====== Data for review

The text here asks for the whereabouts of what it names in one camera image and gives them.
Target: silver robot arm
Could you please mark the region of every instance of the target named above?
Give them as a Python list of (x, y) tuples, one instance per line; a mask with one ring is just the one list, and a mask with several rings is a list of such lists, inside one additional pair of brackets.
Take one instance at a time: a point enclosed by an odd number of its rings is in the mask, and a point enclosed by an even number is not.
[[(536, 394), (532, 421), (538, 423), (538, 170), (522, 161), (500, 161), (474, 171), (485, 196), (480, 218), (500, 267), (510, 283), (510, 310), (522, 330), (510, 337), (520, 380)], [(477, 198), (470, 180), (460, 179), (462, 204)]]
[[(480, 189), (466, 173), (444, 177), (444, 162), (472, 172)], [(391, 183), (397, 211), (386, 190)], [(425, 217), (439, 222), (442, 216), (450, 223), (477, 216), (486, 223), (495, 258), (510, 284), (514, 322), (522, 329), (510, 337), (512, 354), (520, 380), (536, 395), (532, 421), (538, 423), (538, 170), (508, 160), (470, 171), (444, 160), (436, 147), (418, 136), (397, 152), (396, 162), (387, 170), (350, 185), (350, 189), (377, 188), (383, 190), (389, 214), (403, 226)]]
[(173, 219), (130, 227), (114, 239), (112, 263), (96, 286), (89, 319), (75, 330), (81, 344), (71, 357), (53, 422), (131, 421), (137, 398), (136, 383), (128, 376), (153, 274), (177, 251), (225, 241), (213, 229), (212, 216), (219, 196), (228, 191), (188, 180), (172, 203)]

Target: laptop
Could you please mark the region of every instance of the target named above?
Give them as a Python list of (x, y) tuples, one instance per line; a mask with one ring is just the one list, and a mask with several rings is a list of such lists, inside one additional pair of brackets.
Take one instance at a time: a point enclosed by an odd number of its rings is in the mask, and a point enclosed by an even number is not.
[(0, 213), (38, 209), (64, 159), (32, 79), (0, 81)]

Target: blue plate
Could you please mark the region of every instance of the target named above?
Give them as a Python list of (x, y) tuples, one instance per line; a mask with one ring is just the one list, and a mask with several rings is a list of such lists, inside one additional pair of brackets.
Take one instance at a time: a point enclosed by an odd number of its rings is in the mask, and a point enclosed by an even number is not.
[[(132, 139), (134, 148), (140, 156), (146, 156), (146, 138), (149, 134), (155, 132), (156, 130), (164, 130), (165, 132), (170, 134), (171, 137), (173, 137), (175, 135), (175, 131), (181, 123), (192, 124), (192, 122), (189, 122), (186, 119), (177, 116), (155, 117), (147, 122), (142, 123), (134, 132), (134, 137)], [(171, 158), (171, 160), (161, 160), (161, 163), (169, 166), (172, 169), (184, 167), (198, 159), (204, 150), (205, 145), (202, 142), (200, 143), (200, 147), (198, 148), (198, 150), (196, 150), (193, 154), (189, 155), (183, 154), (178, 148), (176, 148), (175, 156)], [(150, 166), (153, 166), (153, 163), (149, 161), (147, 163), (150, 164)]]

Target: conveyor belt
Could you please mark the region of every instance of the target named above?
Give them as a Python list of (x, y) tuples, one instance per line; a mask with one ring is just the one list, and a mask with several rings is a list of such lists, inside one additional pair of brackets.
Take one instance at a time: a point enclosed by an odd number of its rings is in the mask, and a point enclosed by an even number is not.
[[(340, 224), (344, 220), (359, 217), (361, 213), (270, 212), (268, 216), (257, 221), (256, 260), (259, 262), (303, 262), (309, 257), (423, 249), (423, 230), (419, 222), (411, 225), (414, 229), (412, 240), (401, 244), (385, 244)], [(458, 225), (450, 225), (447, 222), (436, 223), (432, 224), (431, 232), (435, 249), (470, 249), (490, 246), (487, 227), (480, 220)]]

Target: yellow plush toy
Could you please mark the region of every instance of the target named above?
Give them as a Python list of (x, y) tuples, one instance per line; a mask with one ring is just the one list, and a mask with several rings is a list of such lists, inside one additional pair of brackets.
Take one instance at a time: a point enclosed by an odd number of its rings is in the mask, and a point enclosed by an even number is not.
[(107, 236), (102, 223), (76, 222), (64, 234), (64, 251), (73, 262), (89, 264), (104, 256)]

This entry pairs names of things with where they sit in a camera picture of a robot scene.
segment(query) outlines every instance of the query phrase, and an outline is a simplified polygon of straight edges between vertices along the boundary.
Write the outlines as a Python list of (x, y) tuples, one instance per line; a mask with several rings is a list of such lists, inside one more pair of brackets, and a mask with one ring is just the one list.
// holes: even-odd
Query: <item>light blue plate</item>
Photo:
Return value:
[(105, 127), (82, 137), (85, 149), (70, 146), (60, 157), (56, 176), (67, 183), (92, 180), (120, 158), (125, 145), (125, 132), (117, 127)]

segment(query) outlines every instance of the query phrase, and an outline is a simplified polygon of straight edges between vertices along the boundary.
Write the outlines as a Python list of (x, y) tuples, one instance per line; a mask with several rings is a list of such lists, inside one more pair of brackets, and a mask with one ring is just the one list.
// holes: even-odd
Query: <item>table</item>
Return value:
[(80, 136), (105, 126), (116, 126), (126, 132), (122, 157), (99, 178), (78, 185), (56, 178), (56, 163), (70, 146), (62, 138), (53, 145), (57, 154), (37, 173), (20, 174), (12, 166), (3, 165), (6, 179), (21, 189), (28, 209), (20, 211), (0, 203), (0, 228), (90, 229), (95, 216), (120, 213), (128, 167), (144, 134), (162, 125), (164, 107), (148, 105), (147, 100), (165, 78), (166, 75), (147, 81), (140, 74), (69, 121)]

============

■ **Work item**
Down to the last character, restate every record.

■ **Written response**
The text here asks for the whereabouts of what it names in one camera image and gives them.
Target: silver robot arm
Could you please mark the region of every instance of the target named above?
Give them as a Python list of (x, y) tuples, one instance per line; a mask with one ring is just the one list, and a mask with several rings is a list of such lists, inside one additional pair of brackets.
Take one instance at a time: a point enclosed by an odd number of its rings is in the mask, and a point enclosed by an even number is not.
[[(536, 394), (532, 421), (538, 423), (538, 170), (522, 161), (500, 161), (474, 171), (485, 196), (480, 218), (500, 267), (510, 283), (510, 310), (522, 330), (510, 337), (520, 380)], [(477, 198), (470, 180), (460, 179), (462, 204)]]
[[(480, 189), (466, 173), (444, 177), (444, 162), (472, 172)], [(391, 183), (397, 211), (386, 190)], [(425, 217), (439, 222), (442, 216), (450, 223), (477, 216), (486, 223), (495, 258), (510, 284), (514, 322), (522, 329), (510, 337), (512, 354), (520, 380), (536, 395), (532, 421), (538, 423), (538, 170), (508, 160), (470, 171), (444, 160), (436, 147), (418, 136), (397, 152), (396, 162), (387, 170), (350, 185), (350, 189), (377, 188), (383, 190), (389, 214), (403, 226)]]
[(173, 219), (130, 227), (114, 239), (112, 263), (96, 286), (89, 319), (75, 330), (81, 344), (71, 357), (53, 422), (131, 421), (137, 398), (136, 383), (128, 376), (153, 274), (177, 251), (225, 241), (213, 229), (212, 216), (219, 196), (228, 191), (188, 180), (172, 203)]

Target: laptop
Could you please mark the region of every instance of the target named above?
Give them as a Python list of (x, y) tuples, one instance per line; a mask with one ring is just the one list, and a mask with several rings is a list of such lists, inside one additional pair of brackets.
Take one instance at a time: a point enclosed by an odd number of its rings is in the mask, and a point enclosed by an even number is not.
[(0, 213), (38, 209), (64, 159), (32, 79), (0, 81)]

Target: blue plate
Could you please mark the region of every instance of the target named above?
Give them as a Python list of (x, y) tuples, one instance per line; a mask with one ring is just the one list, and a mask with several rings is a list of such lists, inside one additional pair of brackets.
Take one instance at a time: a point enclosed by an odd number of its rings is in the mask, and a point enclosed by an even number is not.
[[(132, 139), (134, 148), (140, 156), (146, 156), (146, 138), (149, 134), (155, 132), (156, 130), (164, 130), (165, 132), (170, 134), (171, 137), (173, 137), (175, 135), (175, 131), (181, 123), (192, 124), (192, 122), (189, 122), (186, 119), (177, 116), (155, 117), (147, 122), (142, 123), (134, 132), (134, 137)], [(171, 158), (171, 160), (161, 160), (161, 163), (169, 166), (172, 169), (184, 167), (198, 159), (204, 150), (205, 145), (202, 142), (200, 143), (200, 147), (198, 148), (198, 150), (196, 150), (193, 154), (189, 155), (183, 154), (178, 148), (176, 148), (175, 156)], [(150, 166), (153, 166), (153, 163), (149, 161), (147, 163), (150, 164)]]

Target: conveyor belt
Could you please mark the region of every instance of the target named above?
Give them as a Python list of (x, y) tuples, one instance per line; a mask with one ring is just the one list, and a mask with several rings is a list of such lists, inside one additional pair of brackets.
Take one instance at a time: a point enclosed by an odd number of its rings is in the mask, and a point enclosed by an even number is not.
[[(340, 224), (344, 220), (359, 217), (361, 213), (270, 212), (268, 216), (257, 221), (256, 260), (259, 262), (303, 262), (309, 257), (423, 249), (423, 230), (419, 222), (411, 225), (414, 229), (412, 240), (401, 244), (385, 244)], [(458, 225), (450, 225), (447, 222), (436, 223), (432, 224), (431, 232), (435, 249), (470, 249), (490, 246), (487, 227), (480, 220)]]

Target: yellow plush toy
Could you please mark the region of every instance of the target named above?
Give them as a Python list of (x, y) tuples, one instance per line; a mask with one ring is just the one list, and a mask with several rings is a list of such lists, inside one additional pair of brackets.
Take one instance at a time: a point enclosed by an odd number of its rings is in the mask, and a point enclosed by an even number is not.
[(107, 236), (102, 223), (76, 222), (64, 234), (64, 251), (73, 262), (89, 264), (104, 256)]

This entry pairs names of things with where they sit in a camera picture of a robot scene.
segment(query) outlines every instance of the query phrase, and an outline is a simplified polygon of straight edges between vertices along the boundary.
Write the outlines as a Python list of (x, y) tuples, one instance per line; a mask with several rings is a list of such lists, inside one more pair of brackets, and a mask with one ring is just the one list.
// holes: even-odd
Query: <item>light blue plate</item>
Photo:
Return value:
[(105, 127), (82, 137), (85, 149), (70, 146), (60, 157), (56, 176), (67, 183), (92, 180), (120, 158), (125, 145), (125, 132), (117, 127)]

segment(query) outlines every instance of the query phrase, and an outline is a simplified polygon of straight edges between vertices along the boundary.
Write the outlines as a Python list of (x, y) tuples, one instance per line; a mask with several rings is a list of such lists, inside one more pair of brackets, and a mask with one ring is just the one list.
// holes: even-odd
Query: <item>table</item>
Return value:
[(80, 136), (105, 126), (116, 126), (126, 132), (122, 157), (99, 178), (78, 185), (56, 178), (56, 163), (70, 146), (62, 138), (53, 145), (57, 154), (37, 173), (20, 174), (12, 166), (3, 165), (6, 179), (21, 189), (28, 209), (20, 211), (0, 203), (0, 228), (90, 229), (95, 216), (120, 213), (128, 167), (144, 134), (162, 125), (164, 107), (148, 105), (147, 100), (165, 78), (166, 75), (147, 81), (140, 74), (69, 121)]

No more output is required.